Your instructions. What comes back must be the data itself, retyped exactly.

Data section.

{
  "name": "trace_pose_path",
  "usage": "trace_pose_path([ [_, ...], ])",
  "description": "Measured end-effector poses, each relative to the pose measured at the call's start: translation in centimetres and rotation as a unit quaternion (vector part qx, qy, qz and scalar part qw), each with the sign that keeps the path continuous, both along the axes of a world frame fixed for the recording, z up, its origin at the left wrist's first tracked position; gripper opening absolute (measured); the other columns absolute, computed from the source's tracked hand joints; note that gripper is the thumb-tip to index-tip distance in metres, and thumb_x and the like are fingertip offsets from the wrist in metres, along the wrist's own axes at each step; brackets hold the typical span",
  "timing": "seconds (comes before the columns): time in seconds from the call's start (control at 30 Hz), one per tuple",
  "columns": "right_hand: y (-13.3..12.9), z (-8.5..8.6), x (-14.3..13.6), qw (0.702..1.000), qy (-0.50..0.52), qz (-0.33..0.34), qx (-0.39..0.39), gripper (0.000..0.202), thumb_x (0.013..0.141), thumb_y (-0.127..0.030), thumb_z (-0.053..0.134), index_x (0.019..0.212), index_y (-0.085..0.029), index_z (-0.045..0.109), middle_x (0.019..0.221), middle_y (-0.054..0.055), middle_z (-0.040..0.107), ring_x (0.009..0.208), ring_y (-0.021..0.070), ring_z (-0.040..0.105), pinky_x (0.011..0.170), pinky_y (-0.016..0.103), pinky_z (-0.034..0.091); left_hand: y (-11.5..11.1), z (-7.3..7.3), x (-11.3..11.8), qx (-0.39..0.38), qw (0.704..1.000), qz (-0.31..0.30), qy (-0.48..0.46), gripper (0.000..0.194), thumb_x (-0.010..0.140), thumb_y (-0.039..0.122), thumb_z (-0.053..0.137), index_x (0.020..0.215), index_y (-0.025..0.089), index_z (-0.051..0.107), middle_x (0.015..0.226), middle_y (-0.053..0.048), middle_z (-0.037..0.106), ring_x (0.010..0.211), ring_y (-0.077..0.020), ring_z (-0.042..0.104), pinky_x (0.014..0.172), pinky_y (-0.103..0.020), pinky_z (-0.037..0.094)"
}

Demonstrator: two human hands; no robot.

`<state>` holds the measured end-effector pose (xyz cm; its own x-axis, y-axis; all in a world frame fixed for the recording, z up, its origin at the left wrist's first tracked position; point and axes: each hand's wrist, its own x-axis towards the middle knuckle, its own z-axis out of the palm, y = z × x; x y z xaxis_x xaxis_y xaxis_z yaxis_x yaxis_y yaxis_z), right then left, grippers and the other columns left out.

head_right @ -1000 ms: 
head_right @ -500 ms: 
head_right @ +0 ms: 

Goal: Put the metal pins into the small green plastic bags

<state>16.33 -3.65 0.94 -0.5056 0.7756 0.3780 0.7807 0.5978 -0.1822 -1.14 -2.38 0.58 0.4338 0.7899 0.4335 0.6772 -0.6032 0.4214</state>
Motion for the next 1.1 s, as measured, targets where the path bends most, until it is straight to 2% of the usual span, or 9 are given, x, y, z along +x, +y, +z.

Completed task.
{
  "name": "trace_pose_path",
  "usage": "trace_pose_path([ [_, ...], ])",
  "description": "Measured end-effector poses, each relative to the pose measured at the call's start: translation in centimetres and rotation as a unit quaternion (vector part qx, qy, qz and scalar part qw), each with the sign that keeps the path continuous, both along the axes of a world frame fixed for the recording, z up, its origin at the left wrist's first tracked position; gripper opening absolute (measured); the other columns absolute, computed from the source's tracked hand joints; note that gripper is the thumb-tip to index-tip distance in metres, and thumb_x and the like are fingertip offsets from the wrist in metres, along the wrist's own axes at each step; brackets hold the typical span",
  "timing": "seconds (comes before the columns): time in seconds from the call's start (control at 30 Hz), one per tuple",
  "columns": "right_hand: y (-13.3..12.9), z (-8.5..8.6), x (-14.3..13.6), qw (0.702..1.000), qy (-0.50..0.52), qz (-0.33..0.34), qx (-0.39..0.39), gripper (0.000..0.202), thumb_x (0.013..0.141), thumb_y (-0.127..0.030), thumb_z (-0.053..0.134), index_x (0.019..0.212), index_y (-0.085..0.029), index_z (-0.045..0.109), middle_x (0.019..0.221), middle_y (-0.054..0.055), middle_z (-0.040..0.107), ring_x (0.009..0.208), ring_y (-0.021..0.070), ring_z (-0.040..0.105), pinky_x (0.011..0.170), pinky_y (-0.016..0.103), pinky_z (-0.034..0.091); left_hand: y (-11.5..11.1), z (-7.3..7.3), x (-11.3..11.8), qx (-0.39..0.38), qw (0.704..1.000), qz (-0.31..0.30), qy (-0.48..0.46), gripper (0.000..0.194), thumb_x (-0.010..0.140), thumb_y (-0.039..0.122), thumb_z (-0.053..0.137), index_x (0.020..0.215), index_y (-0.025..0.089), index_z (-0.051..0.107), middle_x (0.015..0.226), middle_y (-0.053..0.048), middle_z (-0.037..0.106), ring_x (0.010..0.211), ring_y (-0.077..0.020), ring_z (-0.042..0.104), pinky_x (0.014..0.172), pinky_y (-0.103..0.020), pinky_z (-0.037..0.094)"
}

Demonstrator: two human hands; no robot.

`<state>` holds the measured end-effector pose (xyz cm; its own x-axis, y-axis; all in a world frame fixed for the recording, z up, its origin at the left wrist's first tracked position; point and axes: each hand's wrist, its own x-axis towards the middle knuckle, its own z-axis out of the palm, y = z × x; x y z xaxis_x xaxis_y xaxis_z yaxis_x yaxis_y yaxis_z), right then left, grippers and the other columns left out.

head_right @ -1000 ms: 
head_right @ -500 ms: 
head_right @ +0 ms: 

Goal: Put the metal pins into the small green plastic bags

<state>16.33 -3.65 0.94 -0.5056 0.7756 0.3780 0.7807 0.5978 -0.1822 -1.14 -2.38 0.58 0.4338 0.7899 0.4335 0.6772 -0.6032 0.4214</state>
Motion for the next 1.1 s, as measured, targets where the path bends most, until it is straight to 2% of the usual span, or 9 are given, x, y, z along +x, +y, +z.

Nothing else belongs in this output.